- _THE TASK_:
Print the listing exactly, but only as far as the line containing "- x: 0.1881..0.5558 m". The first line and that line are both included.

- _DATA FOR ANALYSIS_:

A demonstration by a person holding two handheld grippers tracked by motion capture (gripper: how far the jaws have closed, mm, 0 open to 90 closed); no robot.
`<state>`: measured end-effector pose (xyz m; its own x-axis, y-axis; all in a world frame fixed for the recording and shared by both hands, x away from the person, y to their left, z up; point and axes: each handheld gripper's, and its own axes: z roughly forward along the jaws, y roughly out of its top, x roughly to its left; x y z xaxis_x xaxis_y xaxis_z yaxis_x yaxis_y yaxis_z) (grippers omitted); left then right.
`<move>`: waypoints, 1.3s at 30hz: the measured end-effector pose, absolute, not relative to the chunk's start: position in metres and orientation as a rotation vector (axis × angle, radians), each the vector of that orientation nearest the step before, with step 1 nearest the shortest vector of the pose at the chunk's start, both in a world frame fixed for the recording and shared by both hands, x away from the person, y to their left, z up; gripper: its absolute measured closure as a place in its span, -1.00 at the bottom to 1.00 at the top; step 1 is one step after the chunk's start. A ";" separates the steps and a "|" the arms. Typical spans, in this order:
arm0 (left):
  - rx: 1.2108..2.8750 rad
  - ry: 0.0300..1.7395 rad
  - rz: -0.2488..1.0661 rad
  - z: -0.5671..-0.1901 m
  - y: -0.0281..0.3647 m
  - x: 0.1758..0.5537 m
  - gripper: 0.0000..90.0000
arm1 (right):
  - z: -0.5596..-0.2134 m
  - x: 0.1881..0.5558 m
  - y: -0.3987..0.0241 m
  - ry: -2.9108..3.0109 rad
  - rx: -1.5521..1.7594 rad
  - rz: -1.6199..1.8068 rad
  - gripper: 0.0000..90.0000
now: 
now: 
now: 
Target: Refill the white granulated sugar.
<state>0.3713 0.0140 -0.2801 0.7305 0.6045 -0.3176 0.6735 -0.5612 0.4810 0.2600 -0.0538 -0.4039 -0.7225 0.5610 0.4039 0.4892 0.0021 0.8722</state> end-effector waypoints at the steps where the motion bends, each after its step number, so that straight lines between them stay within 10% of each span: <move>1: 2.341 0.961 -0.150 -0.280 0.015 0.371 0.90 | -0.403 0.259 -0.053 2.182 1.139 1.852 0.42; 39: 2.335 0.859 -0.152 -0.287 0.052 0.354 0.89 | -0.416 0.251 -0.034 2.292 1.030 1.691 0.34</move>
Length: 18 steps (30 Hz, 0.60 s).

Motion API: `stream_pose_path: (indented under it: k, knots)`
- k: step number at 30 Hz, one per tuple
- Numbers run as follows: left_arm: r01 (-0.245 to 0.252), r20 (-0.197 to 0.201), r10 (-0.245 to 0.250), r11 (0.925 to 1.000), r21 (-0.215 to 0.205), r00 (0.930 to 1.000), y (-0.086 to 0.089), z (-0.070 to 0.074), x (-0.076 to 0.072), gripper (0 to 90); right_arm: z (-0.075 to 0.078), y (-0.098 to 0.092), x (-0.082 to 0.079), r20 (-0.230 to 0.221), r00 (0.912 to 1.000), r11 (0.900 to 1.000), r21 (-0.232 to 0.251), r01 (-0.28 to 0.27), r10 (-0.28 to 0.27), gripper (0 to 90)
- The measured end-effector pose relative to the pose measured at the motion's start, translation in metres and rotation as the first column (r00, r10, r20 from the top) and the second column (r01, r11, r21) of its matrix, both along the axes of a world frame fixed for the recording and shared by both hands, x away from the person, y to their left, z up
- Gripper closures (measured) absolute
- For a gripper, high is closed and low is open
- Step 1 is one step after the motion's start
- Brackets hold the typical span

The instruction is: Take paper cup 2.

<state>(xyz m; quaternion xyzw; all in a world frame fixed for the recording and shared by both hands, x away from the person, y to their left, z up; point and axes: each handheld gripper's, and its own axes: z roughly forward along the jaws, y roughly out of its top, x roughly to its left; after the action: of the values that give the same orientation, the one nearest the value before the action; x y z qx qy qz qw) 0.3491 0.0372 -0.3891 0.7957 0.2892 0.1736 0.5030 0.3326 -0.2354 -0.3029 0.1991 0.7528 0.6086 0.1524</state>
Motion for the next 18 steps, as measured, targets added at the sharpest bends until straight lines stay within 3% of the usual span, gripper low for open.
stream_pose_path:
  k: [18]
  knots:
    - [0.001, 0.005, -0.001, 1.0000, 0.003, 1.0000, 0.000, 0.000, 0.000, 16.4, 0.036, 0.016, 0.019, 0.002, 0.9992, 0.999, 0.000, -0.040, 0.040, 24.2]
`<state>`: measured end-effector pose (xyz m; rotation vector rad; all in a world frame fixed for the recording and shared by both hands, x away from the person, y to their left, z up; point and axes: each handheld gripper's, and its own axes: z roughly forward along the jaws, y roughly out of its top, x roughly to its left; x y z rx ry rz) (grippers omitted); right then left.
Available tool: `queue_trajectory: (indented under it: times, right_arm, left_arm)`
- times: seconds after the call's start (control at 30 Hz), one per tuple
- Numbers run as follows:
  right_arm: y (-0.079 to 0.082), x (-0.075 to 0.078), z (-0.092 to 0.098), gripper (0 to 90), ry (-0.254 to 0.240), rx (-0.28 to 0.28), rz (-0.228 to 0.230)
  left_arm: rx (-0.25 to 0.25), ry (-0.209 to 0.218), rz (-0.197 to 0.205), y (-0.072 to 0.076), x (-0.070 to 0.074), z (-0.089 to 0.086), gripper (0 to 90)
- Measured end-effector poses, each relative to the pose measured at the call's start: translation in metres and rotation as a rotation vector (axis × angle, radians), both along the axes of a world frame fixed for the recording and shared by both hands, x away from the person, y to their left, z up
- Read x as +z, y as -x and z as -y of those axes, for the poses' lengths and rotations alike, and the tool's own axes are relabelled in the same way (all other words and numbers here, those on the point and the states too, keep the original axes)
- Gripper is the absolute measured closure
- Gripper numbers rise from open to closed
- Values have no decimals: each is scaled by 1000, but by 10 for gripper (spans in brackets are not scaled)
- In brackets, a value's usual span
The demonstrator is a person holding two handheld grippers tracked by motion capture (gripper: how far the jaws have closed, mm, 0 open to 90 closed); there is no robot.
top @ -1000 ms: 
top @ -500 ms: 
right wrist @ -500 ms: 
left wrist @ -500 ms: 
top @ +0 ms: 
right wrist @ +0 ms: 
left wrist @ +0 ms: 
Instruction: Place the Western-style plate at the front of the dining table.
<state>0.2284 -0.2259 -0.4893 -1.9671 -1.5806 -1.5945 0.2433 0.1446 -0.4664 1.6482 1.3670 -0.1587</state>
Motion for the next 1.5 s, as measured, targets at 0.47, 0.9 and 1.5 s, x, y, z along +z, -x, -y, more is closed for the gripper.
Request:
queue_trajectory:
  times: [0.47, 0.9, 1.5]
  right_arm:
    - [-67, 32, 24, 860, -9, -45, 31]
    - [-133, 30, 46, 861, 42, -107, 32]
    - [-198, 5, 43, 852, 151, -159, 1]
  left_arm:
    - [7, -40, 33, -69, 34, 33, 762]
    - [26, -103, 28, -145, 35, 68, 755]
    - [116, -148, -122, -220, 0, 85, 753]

- _OUTPUT OF THE EXERCISE_:
A demonstration by a person holding two handheld grippers tracked by motion capture (gripper: how far the jaws have closed, mm, 0 open to 90 closed); no robot.
`<state>`: measured end-effector pose (xyz m; its own x-axis, y-axis; all in a world frame fixed for the recording and shared by both hands, x away from the person, y to their left, z up; point and axes: each handheld gripper's, and its own axes: z roughly forward along the jaws, y roughly out of its top, x roughly to its left; x y z xaxis_x xaxis_y xaxis_z yaxis_x yaxis_y yaxis_z) (grippers omitted); left then right.
`<move>`: waypoints, 1.3s at 30hz: the measured end-effector pose, absolute, not relative to the chunk's start: position in metres and orientation as a rotation vector (axis × angle, radians), each the vector of that orientation nearest the step before, with step 1 nearest the shortest vector of the pose at the chunk's start, both in a world frame fixed for the recording and shared by both hands, x away from the person, y to their left, z up; gripper: its absolute measured closure as a place in its span, -1.00 at the bottom to 1.00 at the top; step 1 is one step after the chunk's start. A ";" separates the steps and a "|" the arms. Typical spans, in this order:
arm0 (left):
  - rx: 1.2108..2.8750 rad
  - ry: 0.0300..1.7395 rad
  - rz: -0.2488..1.0661 rad
  - z: -0.5671..-0.1901 m
  - y: -0.0281..0.3647 m
  - x: 0.1758..0.5537 m
  - gripper: 0.0000..90.0000
arm1 (right):
  - z: -0.5596..-0.2134 m
  - x: 0.1881..0.5558 m

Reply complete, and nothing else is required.